> **Task input**
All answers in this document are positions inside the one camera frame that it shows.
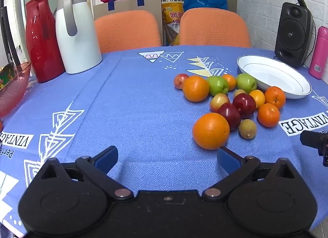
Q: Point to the black metal stand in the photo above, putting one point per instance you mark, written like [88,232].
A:
[7,35]

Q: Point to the dark red plum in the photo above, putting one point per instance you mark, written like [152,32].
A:
[229,116]
[244,104]

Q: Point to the white plate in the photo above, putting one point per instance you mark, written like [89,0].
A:
[274,76]

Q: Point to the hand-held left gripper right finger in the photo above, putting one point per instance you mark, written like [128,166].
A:
[226,159]

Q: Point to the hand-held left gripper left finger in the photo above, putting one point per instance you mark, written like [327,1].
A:
[107,158]

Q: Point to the yellow-orange citrus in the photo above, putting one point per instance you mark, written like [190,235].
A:
[257,98]

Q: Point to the blue bag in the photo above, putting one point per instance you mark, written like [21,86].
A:
[205,0]

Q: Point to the red yellow nectarine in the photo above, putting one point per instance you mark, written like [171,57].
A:
[219,100]
[181,81]

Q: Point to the green printed packet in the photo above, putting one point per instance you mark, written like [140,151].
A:
[6,73]

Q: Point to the yellow snack bag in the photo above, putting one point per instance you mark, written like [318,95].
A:
[173,20]

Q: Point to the blue printed tablecloth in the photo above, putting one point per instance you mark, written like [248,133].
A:
[141,112]

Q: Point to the red thermos jug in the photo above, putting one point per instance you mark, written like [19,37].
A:
[43,43]

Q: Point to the white thermos jug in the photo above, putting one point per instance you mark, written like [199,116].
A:
[82,45]

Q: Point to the black speaker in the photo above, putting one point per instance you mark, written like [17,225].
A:
[292,35]

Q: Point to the pink bottle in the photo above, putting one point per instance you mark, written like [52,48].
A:
[319,53]

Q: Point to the small tangerine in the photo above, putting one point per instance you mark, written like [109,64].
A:
[229,81]

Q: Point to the pink plastic bowl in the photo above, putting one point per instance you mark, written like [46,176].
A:
[12,91]

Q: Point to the large orange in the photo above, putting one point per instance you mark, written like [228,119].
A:
[196,88]
[211,130]

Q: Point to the green apple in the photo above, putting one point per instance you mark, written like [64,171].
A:
[217,85]
[246,82]

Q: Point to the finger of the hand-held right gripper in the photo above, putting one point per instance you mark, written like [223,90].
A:
[314,139]

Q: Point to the orange chair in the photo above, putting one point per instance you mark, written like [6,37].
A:
[128,32]
[215,27]

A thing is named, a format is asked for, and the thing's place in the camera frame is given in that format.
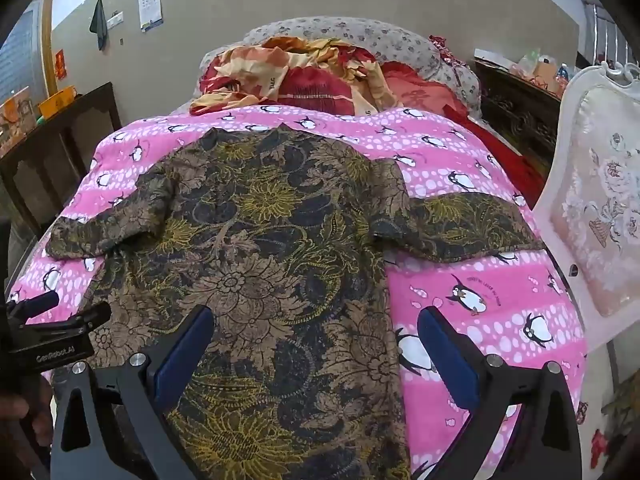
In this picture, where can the clutter of bottles and bags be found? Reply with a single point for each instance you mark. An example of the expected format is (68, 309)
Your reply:
(542, 70)

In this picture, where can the red orange floral quilt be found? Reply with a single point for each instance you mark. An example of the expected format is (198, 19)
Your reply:
(310, 85)

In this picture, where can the dark green hanging cloth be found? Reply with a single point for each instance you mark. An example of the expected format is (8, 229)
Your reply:
(99, 22)

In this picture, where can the orange box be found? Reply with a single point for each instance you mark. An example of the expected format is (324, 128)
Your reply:
(57, 101)

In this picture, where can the dark wooden chair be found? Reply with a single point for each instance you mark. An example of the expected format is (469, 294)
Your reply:
(60, 160)

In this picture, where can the white wall socket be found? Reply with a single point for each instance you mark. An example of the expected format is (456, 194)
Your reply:
(115, 18)

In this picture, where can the white metal rack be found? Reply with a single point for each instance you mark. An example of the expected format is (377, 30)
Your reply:
(607, 35)

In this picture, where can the red paper wall sticker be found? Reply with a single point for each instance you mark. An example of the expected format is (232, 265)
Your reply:
(60, 64)

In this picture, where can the dark carved wooden nightstand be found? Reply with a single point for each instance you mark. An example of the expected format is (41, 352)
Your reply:
(520, 110)

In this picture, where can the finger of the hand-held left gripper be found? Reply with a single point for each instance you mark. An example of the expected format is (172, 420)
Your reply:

> **Exercise directions**
Read the entries above, then pull out the lines that include "yellow".

> **Response to this exercise**
Q: Point to the yellow-orange citrus in the photo above, putting one point per instance you mark, written like [190,235].
Q: Point to the red yellow nectarine in the photo above, putting one point per instance you mark, written like [171,57].
Q: Point to the yellow snack bag in the photo above, putting one point per instance you mark, written like [318,95].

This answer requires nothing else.